The Maya Angelou stamp quote

The U. S. Post Office has just issued a stamp commemorating Maya Angelou.  It is a very nice stamp with her picture and a quote.  The only problem is that the quote is not from her.  Josh Hicks wrote about the problem in his column in the Washington Post yesterday.

The U.S. Postal Service on Tuesday released a new Maya Angelou stamp featuring a quote from a different author’s book, propagating a popular misconception about the original source of the line.

“A bird doesn’t sing because it has an answer, it sings because it has a song,” the stamp reads.

Angelou, the late African-American author who wrote the famous 1969 autobiography “I Know Why the Caged Bird Sings,” used the same line in media interviews, and President Obama attributed it to her during the 2013 presentation of the National Medal of Arts and National Humanities Medal.

But the sentence never appeared in Angelou’s autobiography. The words came from Joan Walsh Anglund’s collection of poems, “A Cup of Sun,” published two years before the release of Angelou’s autobiography. (One difference: The pronoun “it” from the stamp quote appears as “he” in the poem).

A Maya Angelou stamp that was issued Tuesday features a quote attributed to her. But children’s book author named Joan Walsh Anglund says she wrote it first.

A Maya Angelou stamp that was issued Tuesday features a quote attributed to her. But children’s book author named Joan Walsh Anglund says she wrote it first.

Hicks goes on to compare the Angelou mistake with another:  The inscription on the statue of Martin Luther King, Jr.

The release of the stamp comes less than four years after another fumbled attempt to honor an historic African-American figure. Controversy erupted in 2011 over an abbreviated quote on the Martin Luther King Jr. Memorialthat critics thought would make the civil-rights leader appear immodest.

One of the inscriptions on the memorial read: “I was a drum major for justice, peace and righteousness.” But King actually said, “Yes, if you want to say that I was a drum major, say that I was a drum major for justice. Say that I was a drum major for peace. I was a drum major for righteousness. And all of the other shallow things will not matter.”

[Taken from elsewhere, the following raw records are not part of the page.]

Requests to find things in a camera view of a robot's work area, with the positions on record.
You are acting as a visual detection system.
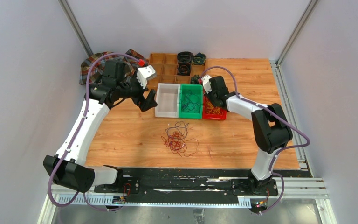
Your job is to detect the wooden compartment tray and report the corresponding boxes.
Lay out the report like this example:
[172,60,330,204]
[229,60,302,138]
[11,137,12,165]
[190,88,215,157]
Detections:
[148,53,207,90]

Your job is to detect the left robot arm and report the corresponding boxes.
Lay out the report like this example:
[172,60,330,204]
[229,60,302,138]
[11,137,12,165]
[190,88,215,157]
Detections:
[43,61,158,193]

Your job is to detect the rolled orange spotted tie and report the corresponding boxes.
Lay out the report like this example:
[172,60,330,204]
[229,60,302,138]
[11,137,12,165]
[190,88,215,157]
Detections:
[177,62,192,76]

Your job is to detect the rolled dark tie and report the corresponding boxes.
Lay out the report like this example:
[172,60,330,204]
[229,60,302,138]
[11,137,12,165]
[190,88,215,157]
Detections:
[177,51,194,63]

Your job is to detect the purple wires in green bin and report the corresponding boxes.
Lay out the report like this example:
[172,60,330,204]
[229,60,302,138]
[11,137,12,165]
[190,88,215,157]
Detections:
[180,90,203,114]

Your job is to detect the yellow wires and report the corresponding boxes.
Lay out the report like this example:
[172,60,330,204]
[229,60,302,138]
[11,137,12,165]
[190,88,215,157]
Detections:
[204,98,224,117]

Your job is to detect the purple wires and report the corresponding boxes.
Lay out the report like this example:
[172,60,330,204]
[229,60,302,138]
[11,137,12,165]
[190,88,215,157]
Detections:
[180,90,203,114]
[165,120,190,140]

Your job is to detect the white plastic bin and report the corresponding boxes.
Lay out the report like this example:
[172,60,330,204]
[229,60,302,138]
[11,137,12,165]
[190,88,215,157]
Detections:
[155,83,180,118]

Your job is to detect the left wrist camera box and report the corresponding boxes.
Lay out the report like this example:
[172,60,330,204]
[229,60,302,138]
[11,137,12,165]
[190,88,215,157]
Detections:
[137,65,157,90]

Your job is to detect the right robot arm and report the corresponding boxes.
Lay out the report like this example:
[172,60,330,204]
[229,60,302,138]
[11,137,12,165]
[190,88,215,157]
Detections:
[201,75,293,195]

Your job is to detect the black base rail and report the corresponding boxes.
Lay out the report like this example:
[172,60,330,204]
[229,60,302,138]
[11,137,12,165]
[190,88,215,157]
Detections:
[71,168,312,205]

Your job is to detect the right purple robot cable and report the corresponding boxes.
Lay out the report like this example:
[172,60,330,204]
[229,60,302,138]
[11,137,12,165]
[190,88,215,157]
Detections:
[201,66,311,214]

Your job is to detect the rolled green patterned tie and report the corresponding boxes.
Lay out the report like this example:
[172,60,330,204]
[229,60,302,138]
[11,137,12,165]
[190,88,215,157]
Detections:
[190,75,202,85]

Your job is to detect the rolled teal yellow tie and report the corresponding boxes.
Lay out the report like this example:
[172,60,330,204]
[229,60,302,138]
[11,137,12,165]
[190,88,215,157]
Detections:
[192,52,207,66]

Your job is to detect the plaid cloth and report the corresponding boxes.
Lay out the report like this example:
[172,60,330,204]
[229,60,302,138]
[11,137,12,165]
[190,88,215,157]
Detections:
[79,49,149,85]

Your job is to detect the green plastic bin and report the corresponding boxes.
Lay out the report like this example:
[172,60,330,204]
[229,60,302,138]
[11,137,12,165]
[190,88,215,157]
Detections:
[179,84,204,119]

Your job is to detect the tangled red wires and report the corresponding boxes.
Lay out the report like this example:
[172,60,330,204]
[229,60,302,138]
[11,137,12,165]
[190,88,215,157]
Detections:
[161,130,200,158]

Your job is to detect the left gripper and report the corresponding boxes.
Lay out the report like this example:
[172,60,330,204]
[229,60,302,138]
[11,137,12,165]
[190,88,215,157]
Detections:
[117,69,158,111]

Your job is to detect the red plastic bin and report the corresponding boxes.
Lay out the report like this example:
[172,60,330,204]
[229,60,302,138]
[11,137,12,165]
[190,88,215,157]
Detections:
[202,97,227,120]

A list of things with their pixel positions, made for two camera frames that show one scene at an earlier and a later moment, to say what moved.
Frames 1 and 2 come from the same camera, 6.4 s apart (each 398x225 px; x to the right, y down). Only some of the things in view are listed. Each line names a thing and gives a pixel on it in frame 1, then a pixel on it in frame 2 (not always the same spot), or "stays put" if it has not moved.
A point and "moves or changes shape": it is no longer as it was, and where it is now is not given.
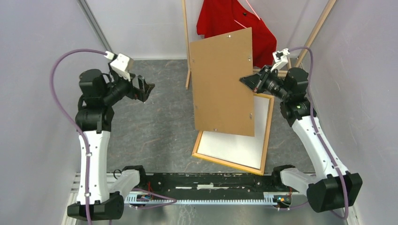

I was one of those who thought the editing completely missed Dr. King’s point.  But I think the Angelou stamp quote is different.  Lonnae O’Neal interviewed Joan Walsh Anglund about the use of the quote.

Joan Walsh Anglund also was hearing about the Angelou stamp for the first time Monday night. “I haven’t read all of her things, and I love her things, of course,” she said of the poet and cultural icon. “But I think it easily happens sometimes that people hear something, and it’s kind of going into your subconscious and you don’t realize it,” she said.

“It’s an interesting connection, and interesting it would happen and already be printed and on her stamp,” Anglund said. “I love her and all she’s done, and I also love my own private thinking that also comes to the public because it comes from what I’ve been thinking and how I’ve been feeling.

“I don’t know about the stamp and I hope that it’s successful,” she added.

We can wonder if Angelou even remembered where she first heard the words that have come to be associated with her but the real lesson here is that we have to work harder at using words.  We need to be careful about how we edit other people’s words lest we change their meaning.  And we can all wonder at the human mind and how we associate certain phrases with specific people – so much so that even the person may come to believe it is theirs.

(Thanks to my friend Gary Bailey for bringing the story to my attention.)